Promoting observation, free range exploration, sense of place and citizen science, through the field notes of a naturalist.

Wednesday, 2 May 2012

Classic edgeland habitat

You may remember I recently introduced the new modern day geographical concept of 'edgelands' to all you loyal blog readers influenced by a recent book of the same name. Having finished reading the tome (well 250 odd page paperback) whilst taking it easy in the sand dunes of Fueterventura, yesterday was the first opportunity to get out and view my local landscape through the eyes of this new left field thinking of trendy geographers.

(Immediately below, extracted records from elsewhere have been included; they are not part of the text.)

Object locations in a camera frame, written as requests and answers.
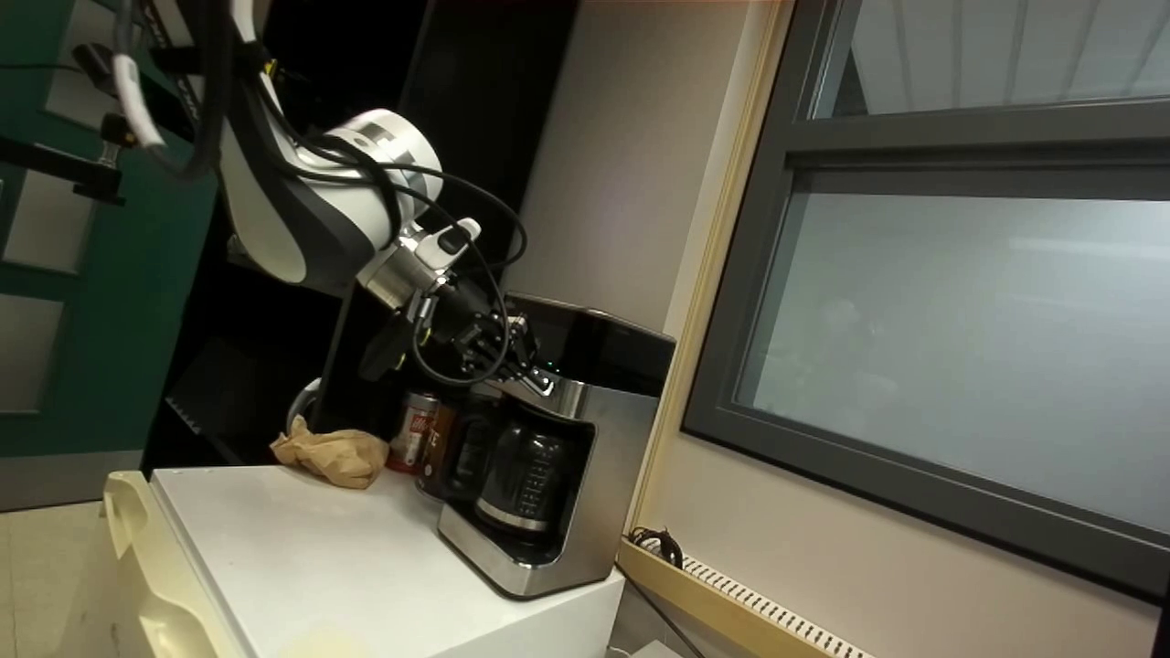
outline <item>black cabinet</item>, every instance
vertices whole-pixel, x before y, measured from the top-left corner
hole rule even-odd
[[[325,132],[359,110],[390,105],[437,144],[446,174],[521,208],[574,7],[281,0],[270,5],[264,44],[281,62],[278,88],[298,127]],[[446,186],[443,207],[482,221],[482,254],[506,260],[512,226],[488,202]],[[264,460],[294,397],[314,372],[348,378],[348,367],[328,367],[328,343],[373,336],[383,322],[378,308],[354,308],[242,267],[221,208],[143,467]]]

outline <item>green wall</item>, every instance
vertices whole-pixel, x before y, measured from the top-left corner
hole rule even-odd
[[[0,5],[0,62],[55,62],[71,7],[71,0]],[[49,71],[0,71],[0,136],[94,157],[91,127],[43,115],[49,85]],[[23,174],[0,165],[0,177],[3,243]],[[216,180],[179,183],[130,150],[122,177],[125,207],[94,208],[77,277],[0,264],[0,292],[67,303],[43,415],[0,419],[0,459],[147,443],[211,221]]]

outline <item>coffee maker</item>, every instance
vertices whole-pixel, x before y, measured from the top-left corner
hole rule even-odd
[[[595,313],[515,303],[557,386],[494,380],[463,409],[440,536],[496,594],[534,601],[610,575],[672,343]]]

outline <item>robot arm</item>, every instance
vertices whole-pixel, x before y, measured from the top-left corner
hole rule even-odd
[[[332,295],[359,282],[406,322],[406,348],[423,369],[420,343],[459,353],[459,378],[427,369],[443,386],[521,378],[552,393],[552,369],[539,364],[523,316],[496,289],[489,289],[494,302],[482,302],[455,274],[482,235],[478,221],[446,217],[440,231],[416,224],[443,208],[443,183],[459,180],[443,177],[432,144],[390,110],[367,110],[322,141],[298,136],[261,62],[254,0],[232,0],[232,25],[236,54],[255,60],[236,68],[245,72],[232,72],[232,110],[221,127],[221,180],[250,260],[278,282]],[[130,126],[147,150],[162,150],[125,44],[112,71]]]

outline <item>beige wall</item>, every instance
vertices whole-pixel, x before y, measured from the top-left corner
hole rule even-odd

The British near Abersychan is a classic edgeland habitat not urban not rural but something in between, an edgeland where land was abused for its mineral riches only to be left bedraggled without friends, alone to fend for itself. Not unexpectedly then nature has been quick to put an arm around this landscape  reclaiming and softening the hard lines of this former industrial site lifting it from the doldrums. Gorse, bare ground, acid grassland, ramshackled buildings and watercourses of unknown origin conspire to make this edgeland an exciting ramble for Old Style New Wave Naturalists (OSNWN). And I'm not alone in my appreciation, rather than the local newspaper's periodic editorial about 'this derelict site', dog walkers, den builders and youths on uninsured motorbikes take advantage of open accessible space without the boundaries that characterise urban living.

After that back to the wildlife and birds stood out head an shoulders above other taxa. A pair of prospecting redstart, a distant 'a little bit of bread and cheeeeese' yellowhammer, blackcap, chiffchaff, willow warbler and active redpoll were the pick of the crop.